**THE PROBLEM:**
Produce word for word the lines of the data below running from the one that has "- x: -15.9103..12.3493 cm" to the one that has "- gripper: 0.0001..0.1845", inclusive, and no others.
== Segment start ==
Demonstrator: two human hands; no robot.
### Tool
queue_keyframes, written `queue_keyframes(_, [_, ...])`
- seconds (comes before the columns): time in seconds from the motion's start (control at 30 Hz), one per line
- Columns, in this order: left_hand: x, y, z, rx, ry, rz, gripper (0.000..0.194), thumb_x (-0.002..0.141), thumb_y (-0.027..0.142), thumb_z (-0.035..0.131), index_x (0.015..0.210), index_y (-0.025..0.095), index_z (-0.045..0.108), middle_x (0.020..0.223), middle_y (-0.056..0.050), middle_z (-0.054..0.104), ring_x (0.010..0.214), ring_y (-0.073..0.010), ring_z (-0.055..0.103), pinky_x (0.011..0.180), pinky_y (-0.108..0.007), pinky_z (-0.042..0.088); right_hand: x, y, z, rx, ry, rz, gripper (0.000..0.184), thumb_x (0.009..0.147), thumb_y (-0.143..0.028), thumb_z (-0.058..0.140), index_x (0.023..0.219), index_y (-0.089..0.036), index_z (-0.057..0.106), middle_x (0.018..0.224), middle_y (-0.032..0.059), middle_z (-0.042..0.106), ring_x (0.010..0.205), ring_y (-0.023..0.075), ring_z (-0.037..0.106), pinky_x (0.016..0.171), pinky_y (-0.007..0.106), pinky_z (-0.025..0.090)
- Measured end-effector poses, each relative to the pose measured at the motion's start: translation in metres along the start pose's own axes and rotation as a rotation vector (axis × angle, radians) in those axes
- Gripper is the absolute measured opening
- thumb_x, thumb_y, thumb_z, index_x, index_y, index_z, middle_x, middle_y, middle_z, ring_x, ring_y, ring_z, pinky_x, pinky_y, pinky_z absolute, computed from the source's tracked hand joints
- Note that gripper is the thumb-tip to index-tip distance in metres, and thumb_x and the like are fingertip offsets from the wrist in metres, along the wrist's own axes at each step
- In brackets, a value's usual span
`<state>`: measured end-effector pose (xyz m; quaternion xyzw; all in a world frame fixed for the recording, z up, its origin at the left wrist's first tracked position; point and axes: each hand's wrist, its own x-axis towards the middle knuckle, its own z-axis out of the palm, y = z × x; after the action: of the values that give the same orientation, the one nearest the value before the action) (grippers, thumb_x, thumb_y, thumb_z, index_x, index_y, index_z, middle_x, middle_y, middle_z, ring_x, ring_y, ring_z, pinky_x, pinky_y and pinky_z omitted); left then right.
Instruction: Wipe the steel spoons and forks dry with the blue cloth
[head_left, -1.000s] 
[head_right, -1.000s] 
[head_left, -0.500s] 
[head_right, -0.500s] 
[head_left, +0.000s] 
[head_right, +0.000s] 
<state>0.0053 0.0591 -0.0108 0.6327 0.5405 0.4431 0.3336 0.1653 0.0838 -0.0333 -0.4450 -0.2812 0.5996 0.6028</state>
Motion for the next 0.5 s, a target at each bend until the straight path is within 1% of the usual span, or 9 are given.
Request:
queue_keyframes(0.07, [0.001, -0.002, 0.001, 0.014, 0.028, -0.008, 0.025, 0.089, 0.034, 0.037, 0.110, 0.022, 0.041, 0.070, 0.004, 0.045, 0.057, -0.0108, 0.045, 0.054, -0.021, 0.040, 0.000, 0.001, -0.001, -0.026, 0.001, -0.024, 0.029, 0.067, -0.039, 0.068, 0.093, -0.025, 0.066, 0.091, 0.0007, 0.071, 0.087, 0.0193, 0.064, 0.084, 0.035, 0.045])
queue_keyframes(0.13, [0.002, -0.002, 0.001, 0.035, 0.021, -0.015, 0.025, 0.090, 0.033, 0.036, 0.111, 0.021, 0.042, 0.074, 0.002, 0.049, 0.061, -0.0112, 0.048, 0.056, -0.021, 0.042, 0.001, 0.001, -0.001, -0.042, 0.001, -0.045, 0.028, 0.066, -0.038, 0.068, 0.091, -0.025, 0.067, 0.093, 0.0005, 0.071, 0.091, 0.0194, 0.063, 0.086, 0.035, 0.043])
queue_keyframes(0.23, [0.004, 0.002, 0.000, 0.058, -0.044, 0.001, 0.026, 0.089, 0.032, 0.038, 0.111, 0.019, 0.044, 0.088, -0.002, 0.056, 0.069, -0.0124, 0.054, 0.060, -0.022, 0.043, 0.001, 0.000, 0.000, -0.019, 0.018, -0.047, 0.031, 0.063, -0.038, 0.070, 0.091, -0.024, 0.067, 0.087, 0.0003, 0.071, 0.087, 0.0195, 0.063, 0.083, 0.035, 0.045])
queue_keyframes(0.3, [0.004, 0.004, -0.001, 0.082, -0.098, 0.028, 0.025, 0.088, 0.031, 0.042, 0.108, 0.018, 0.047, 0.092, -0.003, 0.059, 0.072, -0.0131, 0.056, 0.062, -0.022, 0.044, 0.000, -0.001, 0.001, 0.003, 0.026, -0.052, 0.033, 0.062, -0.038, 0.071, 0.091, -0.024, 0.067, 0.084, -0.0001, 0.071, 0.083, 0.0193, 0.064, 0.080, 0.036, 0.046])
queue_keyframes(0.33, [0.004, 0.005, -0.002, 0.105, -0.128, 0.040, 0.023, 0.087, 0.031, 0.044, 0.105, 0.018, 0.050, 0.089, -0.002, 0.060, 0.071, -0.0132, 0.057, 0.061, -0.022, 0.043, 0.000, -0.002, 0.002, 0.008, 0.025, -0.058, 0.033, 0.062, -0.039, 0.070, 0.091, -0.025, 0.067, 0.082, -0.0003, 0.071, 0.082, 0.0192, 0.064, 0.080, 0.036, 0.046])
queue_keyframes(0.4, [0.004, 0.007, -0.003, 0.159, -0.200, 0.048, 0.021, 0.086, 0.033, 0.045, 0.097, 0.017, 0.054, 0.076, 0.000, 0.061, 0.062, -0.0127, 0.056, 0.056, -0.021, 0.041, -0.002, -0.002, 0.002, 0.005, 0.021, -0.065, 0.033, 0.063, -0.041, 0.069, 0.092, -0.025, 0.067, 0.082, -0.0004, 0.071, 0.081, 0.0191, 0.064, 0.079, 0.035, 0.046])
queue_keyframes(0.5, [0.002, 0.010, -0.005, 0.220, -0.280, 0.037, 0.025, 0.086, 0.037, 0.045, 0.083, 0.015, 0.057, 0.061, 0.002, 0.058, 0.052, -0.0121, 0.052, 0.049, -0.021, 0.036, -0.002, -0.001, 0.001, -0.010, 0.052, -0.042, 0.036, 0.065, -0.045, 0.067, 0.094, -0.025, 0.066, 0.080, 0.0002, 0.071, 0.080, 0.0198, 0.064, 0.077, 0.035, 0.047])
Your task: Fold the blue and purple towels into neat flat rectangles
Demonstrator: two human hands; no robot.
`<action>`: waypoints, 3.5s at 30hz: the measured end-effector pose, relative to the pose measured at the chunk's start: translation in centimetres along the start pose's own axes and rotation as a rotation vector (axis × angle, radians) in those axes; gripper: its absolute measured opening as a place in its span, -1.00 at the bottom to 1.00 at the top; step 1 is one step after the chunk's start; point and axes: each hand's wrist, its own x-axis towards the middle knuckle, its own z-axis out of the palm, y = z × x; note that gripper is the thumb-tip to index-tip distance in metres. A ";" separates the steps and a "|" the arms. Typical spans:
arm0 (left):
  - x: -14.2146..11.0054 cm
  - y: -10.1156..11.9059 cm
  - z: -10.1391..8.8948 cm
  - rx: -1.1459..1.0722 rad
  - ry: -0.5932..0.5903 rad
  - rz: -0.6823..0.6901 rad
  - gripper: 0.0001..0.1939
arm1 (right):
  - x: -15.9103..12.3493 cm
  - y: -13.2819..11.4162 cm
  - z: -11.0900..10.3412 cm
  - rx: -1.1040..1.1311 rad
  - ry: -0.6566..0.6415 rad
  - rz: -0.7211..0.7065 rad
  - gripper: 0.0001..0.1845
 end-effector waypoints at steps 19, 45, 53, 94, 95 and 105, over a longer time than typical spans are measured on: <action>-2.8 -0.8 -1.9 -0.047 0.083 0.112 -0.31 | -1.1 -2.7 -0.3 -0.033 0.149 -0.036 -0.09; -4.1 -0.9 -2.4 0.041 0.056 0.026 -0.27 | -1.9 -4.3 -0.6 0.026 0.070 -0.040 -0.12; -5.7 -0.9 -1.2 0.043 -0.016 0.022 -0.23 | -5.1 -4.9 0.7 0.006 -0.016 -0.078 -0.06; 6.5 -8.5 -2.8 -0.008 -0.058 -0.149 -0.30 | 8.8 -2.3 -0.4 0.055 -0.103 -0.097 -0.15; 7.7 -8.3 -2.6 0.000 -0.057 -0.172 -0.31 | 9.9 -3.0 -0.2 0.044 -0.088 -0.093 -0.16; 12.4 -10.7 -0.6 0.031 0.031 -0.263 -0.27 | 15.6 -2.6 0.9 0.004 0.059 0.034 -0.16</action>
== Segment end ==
**FINISHED EXERCISE:**
  - x: -15.9103..12.3493 cm
  - y: -13.2819..11.4162 cm
  - z: -11.0900..10.3412 cm
  - rx: -1.1040..1.1311 rad
  - ry: -0.6566..0.6415 rad
  - rz: -0.7211..0.7065 rad
  - gripper: 0.0001..0.1845

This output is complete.